时间:2021-05-29 12:33:32

My question is about a specific array operation that I want to express using numpy.


I have an array of floats w and an array of indices idx of the same length as w and I want to sum up all w with the same idx value and collect them in an array v. As a loop, this looks like this:


for i, x in enumerate(w):
     v[idx[i]] += x

Is there a way to do this with array operations? My guess was v[idx] += w but that does not work, since idx contains the same index multiple times.

是否有一种方法可以对数组操作进行处理?我的猜测是v[idx] += w,但这行不通,因为idx多次包含相同的索引。



2 个解决方案



numpy.bincount was introduced for this purpose:


tmp = np.bincount(idx, w)
v[:len(tmp)] += tmp

I think as of 1.6 you can also pass a minlength to bincount.




This is a known behavior and, though somewhat unfortunate, does not have a numpy-level workaround. (bincount can be used for this if you twist its arm.) Doing the loop yourself is really your best bet.

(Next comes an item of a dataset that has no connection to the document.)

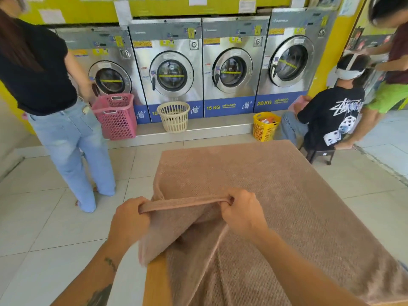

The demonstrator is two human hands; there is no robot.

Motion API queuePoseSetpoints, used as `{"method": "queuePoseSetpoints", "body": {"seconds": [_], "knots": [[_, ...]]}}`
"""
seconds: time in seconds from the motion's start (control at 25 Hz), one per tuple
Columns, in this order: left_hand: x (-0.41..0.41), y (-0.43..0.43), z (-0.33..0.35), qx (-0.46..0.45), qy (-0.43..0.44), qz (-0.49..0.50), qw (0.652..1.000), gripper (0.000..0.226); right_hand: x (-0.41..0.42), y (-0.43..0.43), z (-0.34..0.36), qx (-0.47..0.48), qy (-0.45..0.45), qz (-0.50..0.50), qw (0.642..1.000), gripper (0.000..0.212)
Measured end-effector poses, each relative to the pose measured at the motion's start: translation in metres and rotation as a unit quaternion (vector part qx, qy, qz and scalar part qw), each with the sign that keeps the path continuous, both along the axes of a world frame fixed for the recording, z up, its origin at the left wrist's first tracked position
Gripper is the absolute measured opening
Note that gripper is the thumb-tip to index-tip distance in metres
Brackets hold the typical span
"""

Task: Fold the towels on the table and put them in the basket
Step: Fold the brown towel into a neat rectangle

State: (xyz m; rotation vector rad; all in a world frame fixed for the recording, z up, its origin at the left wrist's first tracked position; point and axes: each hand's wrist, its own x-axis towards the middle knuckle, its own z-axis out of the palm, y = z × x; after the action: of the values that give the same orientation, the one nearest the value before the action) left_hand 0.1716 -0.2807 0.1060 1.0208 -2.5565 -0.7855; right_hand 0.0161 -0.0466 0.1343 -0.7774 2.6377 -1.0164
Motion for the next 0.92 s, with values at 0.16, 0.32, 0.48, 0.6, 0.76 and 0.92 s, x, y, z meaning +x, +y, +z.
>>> {"method": "queuePoseSetpoints", "body": {"seconds": [0.16, 0.32, 0.48, 0.6, 0.76, 0.92], "knots": [[-0.053, 0.025, 0.045, -0.007, 0.069, -0.036, 0.997, 0.031, -0.011, 0.016, 0.005, 0.094, -0.044, 0.038, 0.994, 0.023], [-0.102, 0.055, 0.090, -0.055, 0.029, -0.187, 0.980, 0.023, 0.000, -0.012, 0.026, 0.035, 0.010, 0.066, 0.997, 0.039], [-0.121, 0.046, 0.099, -0.090, 0.012, -0.213, 0.973, 0.021, -0.011, -0.026, 0.035, 0.005, 0.013, -0.016, 1.000, 0.019], [-0.116, 0.021, 0.080, -0.049, -0.022, -0.209, 0.977, 0.022, -0.018, -0.019, 0.039, 0.025, 0.015, -0.060, 0.998, 0.014], [-0.116, 0.014, 0.072, 0.012, 0.013, -0.256, 0.967, 0.018, -0.016, -0.023, 0.034, 0.103, -0.022, -0.039, 0.994, 0.027], [-0.128, 0.021, 0.082, 0.014, 0.031, -0.316, 0.948, 0.020, -0.010, -0.050, 0.032, 0.024, 0.025, -0.031, 0.999, 0.009]]}}
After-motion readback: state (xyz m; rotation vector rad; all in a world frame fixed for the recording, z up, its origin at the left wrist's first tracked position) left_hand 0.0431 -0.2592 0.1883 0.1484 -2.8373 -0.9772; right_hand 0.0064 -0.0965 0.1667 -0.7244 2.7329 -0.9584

Note that your code might have been a bit more clear without re-using the name w and without introducing another set of indices, like


for i, w_thing in zip(idx, w):
    v[i] += w_thing

If you need to speed up this loop, you might have to drop down to C. Cython makes this relatively easy.

如果您需要加速这个循环,您可能需要向下拉到C. Cython使这相对容易。



numpy.bincount was introduced for this purpose:


tmp = np.bincount(idx, w)
v[:len(tmp)] += tmp

I think as of 1.6 you can also pass a minlength to bincount.




This is a known behavior and, though somewhat unfortunate, does not have a numpy-level workaround. (bincount can be used for this if you twist its arm.) Doing the loop yourself is really your best bet.


Note that your code might have been a bit more clear without re-using the name w and without introducing another set of indices, like


for i, w_thing in zip(idx, w):
    v[i] += w_thing

If you need to speed up this loop, you might have to drop down to C. Cython makes this relatively easy.

如果您需要加速这个循环,您可能需要向下拉到C. Cython使这相对容易。